Work task: Reproduce exactly, from the data that follows, the line with "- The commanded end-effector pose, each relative", the line with "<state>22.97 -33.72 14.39", and every line that lies between them.

Stored records:
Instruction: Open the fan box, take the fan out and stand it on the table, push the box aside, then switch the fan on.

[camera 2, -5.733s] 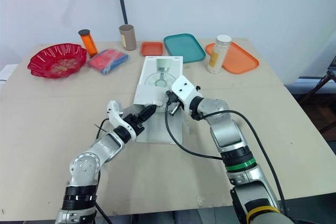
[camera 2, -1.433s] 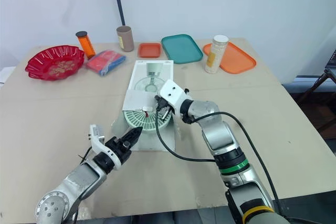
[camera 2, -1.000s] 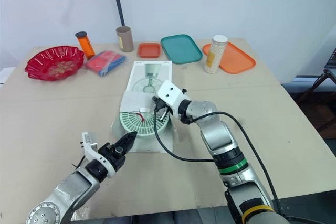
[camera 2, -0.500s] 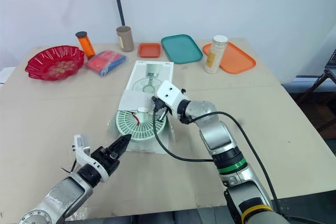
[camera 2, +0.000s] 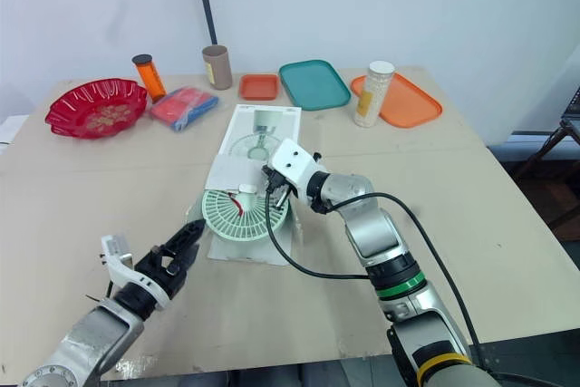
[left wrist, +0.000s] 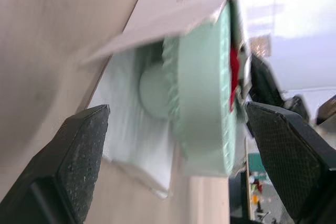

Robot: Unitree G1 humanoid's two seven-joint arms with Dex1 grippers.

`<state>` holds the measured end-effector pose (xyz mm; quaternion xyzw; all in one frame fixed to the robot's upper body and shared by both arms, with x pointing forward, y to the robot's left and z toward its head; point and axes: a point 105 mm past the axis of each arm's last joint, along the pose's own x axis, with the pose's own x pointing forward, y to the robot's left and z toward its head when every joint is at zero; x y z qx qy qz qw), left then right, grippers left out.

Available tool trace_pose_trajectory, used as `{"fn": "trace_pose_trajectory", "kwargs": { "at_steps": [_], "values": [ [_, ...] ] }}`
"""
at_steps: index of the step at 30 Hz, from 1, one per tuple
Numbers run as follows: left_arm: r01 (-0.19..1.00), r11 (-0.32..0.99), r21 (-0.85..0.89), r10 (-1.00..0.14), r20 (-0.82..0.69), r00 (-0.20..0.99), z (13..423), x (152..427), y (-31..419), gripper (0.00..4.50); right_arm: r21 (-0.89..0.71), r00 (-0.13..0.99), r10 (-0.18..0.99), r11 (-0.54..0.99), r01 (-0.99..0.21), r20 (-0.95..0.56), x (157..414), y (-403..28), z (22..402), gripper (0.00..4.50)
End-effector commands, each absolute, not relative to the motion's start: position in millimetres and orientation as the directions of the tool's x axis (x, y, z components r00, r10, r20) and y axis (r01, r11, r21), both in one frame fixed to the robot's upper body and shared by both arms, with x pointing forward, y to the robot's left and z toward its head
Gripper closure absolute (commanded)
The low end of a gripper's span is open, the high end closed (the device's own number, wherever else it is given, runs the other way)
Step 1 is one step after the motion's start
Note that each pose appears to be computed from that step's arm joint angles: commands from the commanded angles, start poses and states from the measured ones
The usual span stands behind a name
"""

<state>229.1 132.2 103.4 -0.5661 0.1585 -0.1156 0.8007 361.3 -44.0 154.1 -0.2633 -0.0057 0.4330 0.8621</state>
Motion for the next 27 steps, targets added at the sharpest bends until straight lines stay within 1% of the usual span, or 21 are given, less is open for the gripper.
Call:
{"fn": "trace_pose_trajectory", "kwargs": {
  "at_steps": [1, 4, 9, 12, 16, 18, 21, 27],
  "values": [
    [0.082, 0.3, -0.95, -0.389, -0.043, 0.92, 111.3, 241.6, 141.8, 0.1, -0.43, 0.621, 0.721, 0.476, -0.767, -0.309, 363.5, -49.3, 127.9, 4.5],
    [0.108, 0.28, -0.954, -0.422, -0.022, 0.906, 112.1, 245.3, 141.7, 0.1, -0.433, 0.622, 0.721, 0.477, -0.765, -0.306, 364.5, -49.2, 129.5, 4.5],
    [0.119, 0.282, -0.952, -0.475, -0.031, 0.879, 106.2, 249.1, 135.8, 0.1, -0.437, 0.625, 0.719, 0.478, -0.762, -0.304, 365.7, -49.4, 129.8, 4.5],
    [0.141, 0.275, -0.951, -0.489, -0.012, 0.872, 109.6, 255.4, 132.9, 0.1, -0.439, 0.627, 0.718, 0.479, -0.76, -0.302, 365.9, -49.1, 129.7, 4.5],
    [0.153, 0.268, -0.951, -0.473, 0.008, 0.881, 114.2, 269.2, 130.6, 0.1, -0.436, 0.629, 0.717, 0.483, -0.759, -0.3, 365.1, -49.4, 129.0, 4.5],
    [0.163, 0.257, -0.953, -0.482, 0.02, 0.876, 116.7, 272.0, 126.9, 0.1, -0.436, 0.63, 0.717, 0.484, -0.758, -0.299, 365.0, -49.3, 129.0, 4.5],
    [0.179, 0.244, -0.953, -0.509, 0.031, 0.86, 118.9, 273.1, 118.5, 0.1, -0.436, 0.631, 0.716, 0.485, -0.758, -0.299, 364.8, -49.5, 129.1, 4.5],
    [0.164, 0.261, -0.951, -0.538, -0.002, 0.843, 110.4, 269.8, 110.2, 0.1, -0.438, 0.632, 0.715, 0.485, -0.757, -0.3, 364.4, -50.1, 129.5, 4.5]
  ]
}}
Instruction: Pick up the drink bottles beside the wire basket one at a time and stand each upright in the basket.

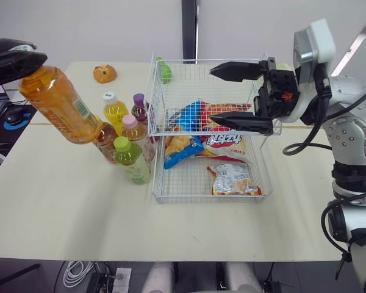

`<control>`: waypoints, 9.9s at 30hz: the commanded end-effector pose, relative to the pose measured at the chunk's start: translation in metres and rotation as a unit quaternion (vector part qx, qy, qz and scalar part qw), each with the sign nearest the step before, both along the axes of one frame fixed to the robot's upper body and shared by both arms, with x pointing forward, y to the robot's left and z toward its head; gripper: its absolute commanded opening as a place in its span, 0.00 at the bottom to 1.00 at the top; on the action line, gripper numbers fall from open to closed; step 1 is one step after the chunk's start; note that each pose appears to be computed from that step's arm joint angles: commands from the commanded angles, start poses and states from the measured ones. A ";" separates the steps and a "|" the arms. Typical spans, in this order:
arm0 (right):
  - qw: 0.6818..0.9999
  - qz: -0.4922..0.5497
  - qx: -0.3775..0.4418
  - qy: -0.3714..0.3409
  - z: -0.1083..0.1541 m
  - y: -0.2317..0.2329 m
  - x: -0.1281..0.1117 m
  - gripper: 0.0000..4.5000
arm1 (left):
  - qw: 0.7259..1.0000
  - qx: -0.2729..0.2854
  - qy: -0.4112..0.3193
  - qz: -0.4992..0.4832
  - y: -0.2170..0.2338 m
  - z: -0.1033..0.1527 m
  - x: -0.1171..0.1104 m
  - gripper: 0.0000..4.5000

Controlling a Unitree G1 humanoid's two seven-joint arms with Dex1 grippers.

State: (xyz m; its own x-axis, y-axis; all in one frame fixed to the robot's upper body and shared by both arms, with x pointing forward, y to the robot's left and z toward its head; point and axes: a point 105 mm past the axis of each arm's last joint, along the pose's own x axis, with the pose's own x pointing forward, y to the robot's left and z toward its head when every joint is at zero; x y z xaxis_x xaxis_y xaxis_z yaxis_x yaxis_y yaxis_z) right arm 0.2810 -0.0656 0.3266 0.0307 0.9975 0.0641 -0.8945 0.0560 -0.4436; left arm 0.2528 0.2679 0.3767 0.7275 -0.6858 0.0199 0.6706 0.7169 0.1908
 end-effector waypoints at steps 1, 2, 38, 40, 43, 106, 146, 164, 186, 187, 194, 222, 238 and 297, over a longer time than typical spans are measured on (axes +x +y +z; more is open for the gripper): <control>0.999 -0.014 0.023 -0.030 0.014 -0.005 -0.004 1.00 | 0.999 0.009 -0.033 -0.029 -0.007 0.029 -0.009 0.31; 0.999 -0.021 0.028 -0.028 0.016 -0.006 -0.002 1.00 | 0.999 0.015 -0.035 -0.036 -0.008 0.033 -0.006 0.31; 0.957 -0.280 0.025 -0.074 0.024 -0.079 0.019 1.00 | 0.955 0.028 -0.139 -0.259 -0.149 0.096 0.092 0.31; 0.954 -0.291 0.024 -0.074 0.024 -0.084 0.018 1.00 | 0.955 0.020 -0.145 -0.257 -0.158 0.094 0.098 0.31; 0.951 -0.301 0.022 -0.070 0.024 -0.089 0.017 1.00 | 0.957 0.008 -0.154 -0.247 -0.173 0.090 0.108 0.31; 0.957 -0.284 0.014 -0.047 0.010 -0.076 0.025 1.00 | 0.975 -0.050 -0.147 -0.159 -0.194 0.090 0.135 0.99; 1.000 0.010 -0.011 0.019 0.000 -0.001 -0.008 1.00 | 0.919 -0.130 0.025 0.371 0.075 -0.203 -0.073 0.99; 1.000 -0.006 -0.005 0.002 0.007 0.004 -0.002 1.00 | 0.933 -0.120 -0.021 0.339 0.044 -0.175 -0.049 0.99; 0.996 -0.083 0.005 -0.028 0.008 -0.007 0.011 1.00 | 0.956 -0.081 -0.035 0.280 0.019 -0.149 0.058 0.99; 0.996 -0.084 0.005 -0.028 0.008 -0.008 0.011 1.00 | 0.957 -0.078 -0.035 0.277 0.017 -0.150 0.062 0.99; 0.995 -0.093 0.006 -0.027 0.008 -0.011 0.009 1.00 | 0.962 -0.061 -0.036 0.264 0.013 -0.150 0.078 0.99; 0.993 -0.111 0.010 -0.029 0.008 -0.013 0.007 1.00 | 0.967 -0.049 -0.038 0.248 0.006 -0.152 0.108 0.34; 0.994 -0.109 0.002 -0.030 0.008 -0.013 0.007 1.00 | 0.978 -0.049 -0.040 0.197 0.016 -0.128 0.083 0.30; 0.974 -0.217 0.030 -0.065 0.012 -0.035 0.020 1.00 | 0.967 0.023 -0.179 -0.179 -0.112 0.108 0.094 0.30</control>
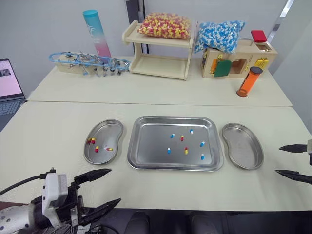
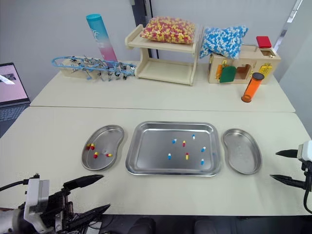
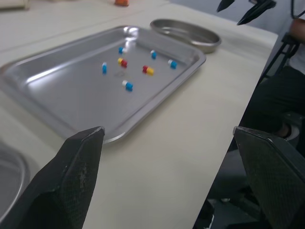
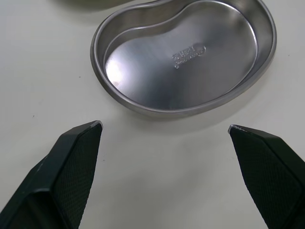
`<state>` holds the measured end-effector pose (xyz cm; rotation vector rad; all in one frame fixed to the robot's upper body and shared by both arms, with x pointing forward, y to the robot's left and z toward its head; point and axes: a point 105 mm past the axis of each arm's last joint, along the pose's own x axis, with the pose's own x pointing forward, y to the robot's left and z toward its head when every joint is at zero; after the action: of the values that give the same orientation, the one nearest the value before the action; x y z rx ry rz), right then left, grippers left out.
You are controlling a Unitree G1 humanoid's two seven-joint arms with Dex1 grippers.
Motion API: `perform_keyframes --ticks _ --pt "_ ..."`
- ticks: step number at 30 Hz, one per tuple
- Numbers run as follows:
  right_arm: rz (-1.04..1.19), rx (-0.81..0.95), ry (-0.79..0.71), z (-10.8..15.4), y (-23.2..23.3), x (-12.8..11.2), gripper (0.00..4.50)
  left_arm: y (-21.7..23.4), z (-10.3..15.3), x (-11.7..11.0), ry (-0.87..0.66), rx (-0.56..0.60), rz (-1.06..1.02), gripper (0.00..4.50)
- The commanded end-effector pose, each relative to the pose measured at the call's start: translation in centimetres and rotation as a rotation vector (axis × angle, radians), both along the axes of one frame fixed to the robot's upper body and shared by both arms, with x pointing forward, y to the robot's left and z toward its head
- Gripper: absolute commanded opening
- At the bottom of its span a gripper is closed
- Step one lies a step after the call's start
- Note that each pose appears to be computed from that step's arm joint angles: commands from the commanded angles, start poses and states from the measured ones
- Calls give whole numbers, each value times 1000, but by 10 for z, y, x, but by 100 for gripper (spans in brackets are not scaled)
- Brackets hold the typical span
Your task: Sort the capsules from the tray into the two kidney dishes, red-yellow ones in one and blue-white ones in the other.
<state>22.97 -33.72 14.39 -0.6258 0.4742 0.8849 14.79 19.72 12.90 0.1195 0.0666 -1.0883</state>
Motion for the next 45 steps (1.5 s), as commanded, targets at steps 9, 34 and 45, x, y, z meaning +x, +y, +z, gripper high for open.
perform_keyframes --ticks 9,34,45 --pt "111 32 -113 42 67 21 450 -22 4 1 -110 -63 -80 448" --pt "469 166 -115 3 245 56 256 -16 6 20 -113 -35 -38 450" --pt "447 191 -132 -4 258 55 256 -15 6 19 -122 -26 -37 450"
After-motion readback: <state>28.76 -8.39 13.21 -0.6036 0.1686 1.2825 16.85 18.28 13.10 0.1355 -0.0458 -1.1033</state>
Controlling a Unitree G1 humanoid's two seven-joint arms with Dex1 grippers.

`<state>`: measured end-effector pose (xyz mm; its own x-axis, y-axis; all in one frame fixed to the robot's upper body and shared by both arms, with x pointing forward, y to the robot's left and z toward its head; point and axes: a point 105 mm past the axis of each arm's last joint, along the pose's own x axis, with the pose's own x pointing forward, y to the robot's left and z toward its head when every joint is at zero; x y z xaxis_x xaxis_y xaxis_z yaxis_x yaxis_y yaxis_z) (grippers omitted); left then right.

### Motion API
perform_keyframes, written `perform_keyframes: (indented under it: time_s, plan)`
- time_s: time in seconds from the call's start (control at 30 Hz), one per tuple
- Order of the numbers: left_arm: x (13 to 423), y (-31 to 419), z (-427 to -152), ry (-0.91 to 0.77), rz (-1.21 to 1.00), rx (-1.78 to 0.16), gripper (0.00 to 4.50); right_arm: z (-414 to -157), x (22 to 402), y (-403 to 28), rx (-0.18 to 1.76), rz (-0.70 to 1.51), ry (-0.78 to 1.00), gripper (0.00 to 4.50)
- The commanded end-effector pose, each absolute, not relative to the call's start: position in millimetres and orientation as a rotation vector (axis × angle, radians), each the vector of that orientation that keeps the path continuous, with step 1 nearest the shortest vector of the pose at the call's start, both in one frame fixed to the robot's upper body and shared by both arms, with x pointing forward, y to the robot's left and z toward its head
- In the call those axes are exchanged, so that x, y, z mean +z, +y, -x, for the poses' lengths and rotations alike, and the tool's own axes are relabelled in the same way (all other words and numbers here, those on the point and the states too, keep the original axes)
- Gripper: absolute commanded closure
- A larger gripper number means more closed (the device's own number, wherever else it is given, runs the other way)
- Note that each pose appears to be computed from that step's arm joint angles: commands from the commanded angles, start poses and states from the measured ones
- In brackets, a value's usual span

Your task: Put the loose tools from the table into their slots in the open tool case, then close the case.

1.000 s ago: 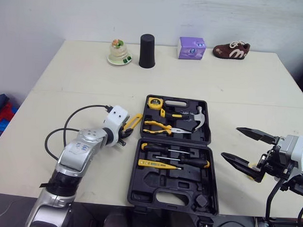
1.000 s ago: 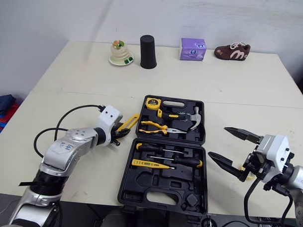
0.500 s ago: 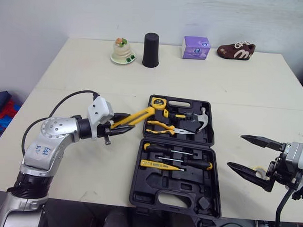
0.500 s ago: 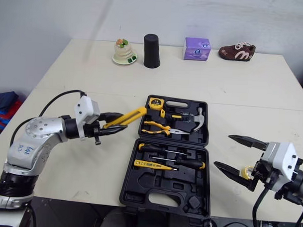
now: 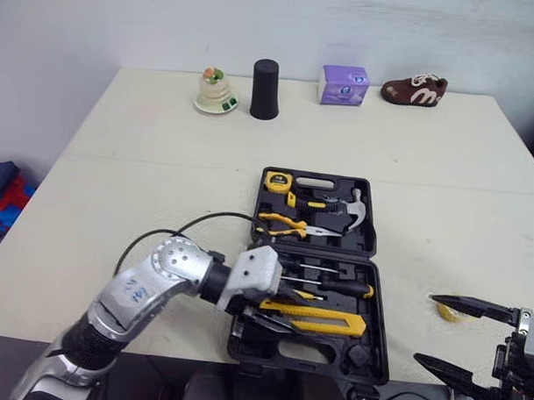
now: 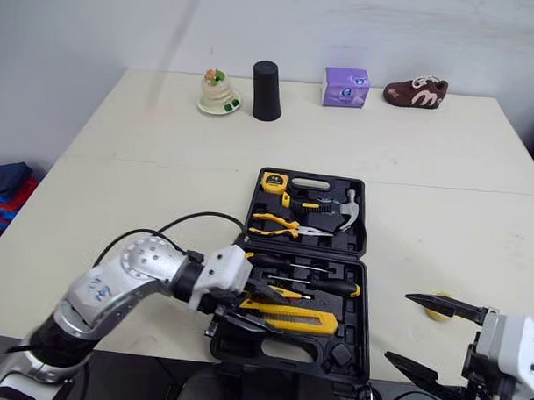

Problem solution:
- The commanded end-effector pose, each relative to the pose measured at the call's start: translation in centimetres and rotation as a rotation vector (axis × angle, radians), both along the axes of one frame fixed to the robot's upper body and shared by both arms, with x pointing forward, y to the robot's left and z toward its head
- Gripper: absolute commanded opening
- At the bottom of its span a gripper is closed
- Step one lies a step after the call's start
- Note that each pose appears to be computed from that step's arm joint angles: commands from the commanded angles, start poses and states from the measured ones
- Calls give whole numbers, each value times 1000, but by 10 for z, y, x, but by 100 for gripper (spans in brackets are not scaled)
- Brackets hold the typical span
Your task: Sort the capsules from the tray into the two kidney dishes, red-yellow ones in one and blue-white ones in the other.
<state>22.97 -33.72 14.39 -0.6258 0.4742 0.8849 14.79 19.72 12.90 0.1195 0.0666 -1.0883</state>

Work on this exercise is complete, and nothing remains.